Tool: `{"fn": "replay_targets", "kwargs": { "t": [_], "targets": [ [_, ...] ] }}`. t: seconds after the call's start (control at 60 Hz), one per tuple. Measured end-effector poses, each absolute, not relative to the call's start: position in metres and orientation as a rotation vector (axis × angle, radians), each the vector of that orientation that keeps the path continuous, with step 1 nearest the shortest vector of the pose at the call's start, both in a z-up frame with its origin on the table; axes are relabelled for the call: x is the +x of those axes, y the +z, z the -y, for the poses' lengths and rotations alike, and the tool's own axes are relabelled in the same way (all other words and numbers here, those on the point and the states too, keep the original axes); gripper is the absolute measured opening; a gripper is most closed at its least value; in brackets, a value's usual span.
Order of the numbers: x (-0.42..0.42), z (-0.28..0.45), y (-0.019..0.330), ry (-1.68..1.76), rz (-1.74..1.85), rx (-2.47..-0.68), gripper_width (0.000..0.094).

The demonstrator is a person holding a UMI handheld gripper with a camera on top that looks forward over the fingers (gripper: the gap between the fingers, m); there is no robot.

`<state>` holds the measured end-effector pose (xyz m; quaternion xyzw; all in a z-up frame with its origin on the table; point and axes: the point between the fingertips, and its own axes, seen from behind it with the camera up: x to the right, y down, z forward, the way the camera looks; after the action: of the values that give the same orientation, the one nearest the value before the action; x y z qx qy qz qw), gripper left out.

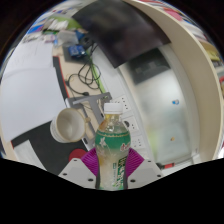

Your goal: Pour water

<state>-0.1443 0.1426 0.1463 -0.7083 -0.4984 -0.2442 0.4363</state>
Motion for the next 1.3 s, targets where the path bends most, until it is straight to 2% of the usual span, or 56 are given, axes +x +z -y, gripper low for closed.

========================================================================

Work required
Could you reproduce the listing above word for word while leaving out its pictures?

Solution to the problem
Tool: `{"fn": "replay_targets", "kwargs": { "t": [_], "targets": [ [_, ...] ] }}`. t: seconds after the call's start (control at 60 Hz), one per tuple. Measured end-effector poses, each absolute, not relative to the call's start: position in metres and orientation as a rotation vector (axis × angle, radians), each the vector of that orientation that keeps the path continuous, with step 1 nearest the shortest vector of the pose at the call's start, both in a z-up frame with its origin on the table; axes are relabelled for the call: x is the +x of those axes, y the +z, z the -y, for the poses' lengths and rotations alike, and the tool's own axes are relabelled in the same way (all other words and numbers here, those on the point and the states too, keep the original axes); gripper is the absolute measured opening; a gripper is most closed at its least value; in brackets, a value's usual span.
Order of the numbers: x (-0.42..0.42), z (-0.28..0.45), y (-0.019..0.330), ry (-1.68..1.76), rz (-1.74..1.85), rx (-2.47..-0.68), gripper_width (0.000..0.094).

The demonstrator is a person holding a UMI handheld gripper with a camera on top that looks forward over the fingers (gripper: the gap between the fingers, m); there is no robot.

`<state>` holds the measured end-effector pose (xyz m; quaternion xyzw; all in a z-up frame with its origin on the table; point and axes: the point between the fingertips, and its own axes, seen from behind it with the camera up: x to the right, y down, z forward, the way the camera looks; after the action: of the values that give the same orientation, the one nearest the value before the action; x y z qx qy qz qw), gripper left out.


Your goal: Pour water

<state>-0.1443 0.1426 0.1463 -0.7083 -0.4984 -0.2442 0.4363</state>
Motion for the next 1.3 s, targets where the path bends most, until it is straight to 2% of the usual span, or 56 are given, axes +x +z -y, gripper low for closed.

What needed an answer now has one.